Health – winter hands

While I’ve not got the most glamourous hands – my fingers are quite short with quite prominent knuckles – I’ve probably never given them too much thought before. Before this winter, that is.

Maybe it’s been a long hard winter (it has), or maybe I’m getting older (I am), but my hands have demanded a lot more attention than ever before.

The problems I’ve experienced this winter include cold, dry, painful and stiff hands. I’ll outline these below including some things I’ve done to try and relieve them.



My circulation isn’t great at the best of times. Unless I’m exercising or having a warm moment, my hands are often cold to the touch. My husband and kids are very familiar with this and avoid my icy touch. A lot of the time this isn’t too much of a problem. I rub them together. I wear gloves. I sometimes sit on my hands in meetings. These all somewhat relieve the cold.

I sometimes intentionally move around, as I also feel notably colder on the days I’ve not exercised.

Oddly, the time my hands feel most cold is when I get home from work in the evening, after a short drive. Even with gloves on, I often have no blood left in several of my fingers – they’ve turned white and numb. It takes around 20 mins of being in my warmish house for this to pass.

I’ve googled this (of course) and I believe this is Raynaud’s disease. Unrelated to other conditions, this doesn’t appear to be too life threating, nor is there much to be done to treat it.


  • Wrap up warm. Always have gloves available. I have different gloves for different occasions – walking, running, driving – but I generally always have my favourite suede gloves with me and use these for all of the above.
  • Exercise regularly – or move around as a minimum. Make an effort to go up or down stairs.
  • Drink warm drinks – for warming the core, as well as my extremities
  • There was a lovely article this week on holding hands that my husband forwarded to me.

One word of warning – careful not to go too warm (see below).



Another big challenge I’ve encountered this year is pain. I’ve suffered with several flare-ups of chillblains.

At first, I had no idea what they were. My hands were swollen (joints and fingers) and had some painful red blotches on them.  Assuming this would quickly pass, I took some ibuprofen to reduce the pain and swelling.

A couple of weeks on, my hands were still flaring up periodically. I eventually googled it and identified what it was. I got some Balmosa cream from the pharmacy which offered some relief. They ultimately cleared up in time, but have reoccurred several times, often triggered by cold and damp conditions.

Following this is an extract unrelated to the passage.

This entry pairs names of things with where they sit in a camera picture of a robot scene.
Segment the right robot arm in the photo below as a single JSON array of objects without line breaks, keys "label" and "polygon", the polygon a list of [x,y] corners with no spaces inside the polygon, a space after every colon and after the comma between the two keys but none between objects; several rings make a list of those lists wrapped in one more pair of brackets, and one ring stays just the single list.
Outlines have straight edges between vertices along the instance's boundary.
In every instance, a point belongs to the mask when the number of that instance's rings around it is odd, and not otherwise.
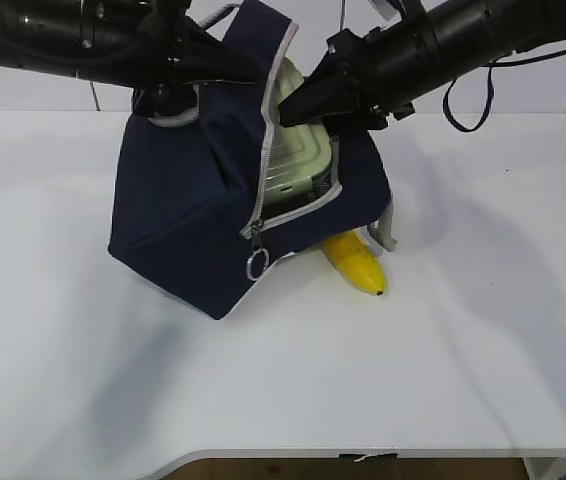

I’m not a regular sufferer, but I remember having had them once before on my hands and feet.


  • Keep hands warm but careful they don’t get too hot
  • Cotton gloves inside and even in bed
  • Get some special cream and apply as and when to relieve the symptoms



I don’t know about you, but I feel like I spend most of the winter moisturising my hands. Mine are just generally dry, making them dull (and old looking). I also find my skin seems thinner when it’s dry and is more prone to little nicks and cuts. I know some people experience really dry skin, which can crack, becoming sore and potentially infected.

There are many different hand creams around. I tend to use a lighter one during the day and a thicker, greasier one at night when I don’t have to be touching anything.


  • Have multiple hand creams / other moisturisers and position these strategically. I have one in my bedroom, one at my work desk, one in my home office, one in my handbag and one in my gym bag. And I still don’t always have one when I need it!
  • Cotton gloves – these are great for sticking on temporarily after applying hand cream or even sleeping in if you get cold hands at night.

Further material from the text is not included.